* _Exercise details_
Print the listing below exactly, images excluded.

╭──

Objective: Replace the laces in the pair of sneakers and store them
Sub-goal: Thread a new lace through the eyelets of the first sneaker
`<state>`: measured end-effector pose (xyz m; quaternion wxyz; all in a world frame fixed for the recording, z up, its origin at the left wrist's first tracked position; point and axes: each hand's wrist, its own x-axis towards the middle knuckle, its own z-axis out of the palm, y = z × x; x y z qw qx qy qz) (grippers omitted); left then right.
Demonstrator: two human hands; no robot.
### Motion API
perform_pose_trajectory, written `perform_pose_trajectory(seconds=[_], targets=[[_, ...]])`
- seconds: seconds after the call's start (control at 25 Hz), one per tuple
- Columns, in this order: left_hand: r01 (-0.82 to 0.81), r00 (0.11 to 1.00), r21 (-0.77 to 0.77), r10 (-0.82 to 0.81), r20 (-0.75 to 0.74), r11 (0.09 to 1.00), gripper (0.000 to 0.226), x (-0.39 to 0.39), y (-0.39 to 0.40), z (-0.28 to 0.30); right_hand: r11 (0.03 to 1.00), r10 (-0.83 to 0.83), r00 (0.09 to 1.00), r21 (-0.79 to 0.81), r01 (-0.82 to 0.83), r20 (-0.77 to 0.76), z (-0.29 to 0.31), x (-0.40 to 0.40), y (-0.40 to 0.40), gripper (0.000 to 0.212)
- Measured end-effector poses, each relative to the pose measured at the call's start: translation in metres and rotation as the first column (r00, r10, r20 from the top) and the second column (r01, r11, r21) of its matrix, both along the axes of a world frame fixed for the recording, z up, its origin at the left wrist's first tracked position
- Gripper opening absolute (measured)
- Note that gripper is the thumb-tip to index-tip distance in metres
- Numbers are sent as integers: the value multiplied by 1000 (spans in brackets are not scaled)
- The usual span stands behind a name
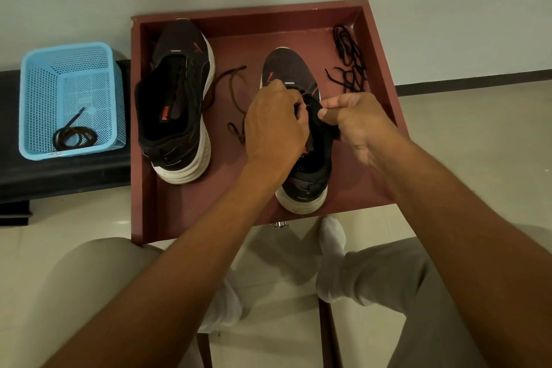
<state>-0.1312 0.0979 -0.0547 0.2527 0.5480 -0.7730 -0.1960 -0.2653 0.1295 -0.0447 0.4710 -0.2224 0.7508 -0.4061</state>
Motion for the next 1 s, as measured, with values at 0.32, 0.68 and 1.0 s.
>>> perform_pose_trajectory(seconds=[0.32,0.68,1.0], targets=[[25,998,-47,-22,53,999,13,-2,-1,-3,998,53,994,-14,-55,-99,0,1,1,24],[98,982,-117,-77,173,988,17,-5,-10,-8,976,210,948,-3,-217,-238,-4,-1,-2,15],[41,997,-49,-38,72,998,21,5,-8,-6,986,160,961,-7,-166,-224,7,-4,-6,12]])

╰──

* _Task response_
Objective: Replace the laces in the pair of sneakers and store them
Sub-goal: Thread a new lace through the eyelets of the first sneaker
`<state>`: measured end-effector pose (xyz m; quaternion wxyz; all in a world frame fixed for the recording, z up, its origin at the left wrist's first tracked position; point and axes: each hand's wrist, its own x-axis towards the middle knuckle, its own z-axis out of the palm, y = z × x; x y z qw qx qy qz) (grippers omitted); left then right.
Demonstrator: two human hands; no robot.
### Motion API
perform_pose_trajectory, written `perform_pose_trajectory(seconds=[_], targets=[[_, ...]])`
- seconds: seconds after the call's start (control at 25 Hz), one per tuple
- Columns, in this order: left_hand: r01 (-0.82 to 0.81), r00 (0.11 to 1.00), r21 (-0.77 to 0.77), r10 (-0.82 to 0.81), r20 (-0.75 to 0.74), r11 (0.09 to 1.00), gripper (0.000 to 0.226), x (-0.39 to 0.39), y (-0.39 to 0.40), z (-0.28 to 0.30); right_hand: r11 (0.03 to 1.00), r10 (-0.83 to 0.83), r00 (0.09 to 1.00), r21 (-0.79 to 0.81), r01 (-0.82 to 0.83), r20 (-0.77 to 0.76), z (-0.29 to 0.31), x (-0.40 to 0.40), y (-0.40 to 0.40), gripper (0.000 to 0.212)
- Measured end-effector poses, each relative to the pose measured at the call's start: translation in metres and rotation as the first column (r00, r10, r20 from the top) and the second column (r01, r11, r21) of its matrix, both along the axes of a world frame fixed for the recording, z up, its origin at the left wrist's first tracked position
- Gripper opening absolute (measured)
- Note that gripper is the thumb-tip to index-tip distance in metres
- Numbers are sent as integers: the value multiplied by 1000 (spans in brackets are not scaled)
- The usual span stands behind a name
<state>-0.1312 0.0979 -0.0547 0.2527 0.5480 -0.7730 -0.1960 -0.2653 0.1295 -0.0447 0.4710 -0.2224 0.7508 -0.4061</state>
Motion for the next 1 s, as measured, with values at 0.32, 0.68 and 1.0 s.
>>> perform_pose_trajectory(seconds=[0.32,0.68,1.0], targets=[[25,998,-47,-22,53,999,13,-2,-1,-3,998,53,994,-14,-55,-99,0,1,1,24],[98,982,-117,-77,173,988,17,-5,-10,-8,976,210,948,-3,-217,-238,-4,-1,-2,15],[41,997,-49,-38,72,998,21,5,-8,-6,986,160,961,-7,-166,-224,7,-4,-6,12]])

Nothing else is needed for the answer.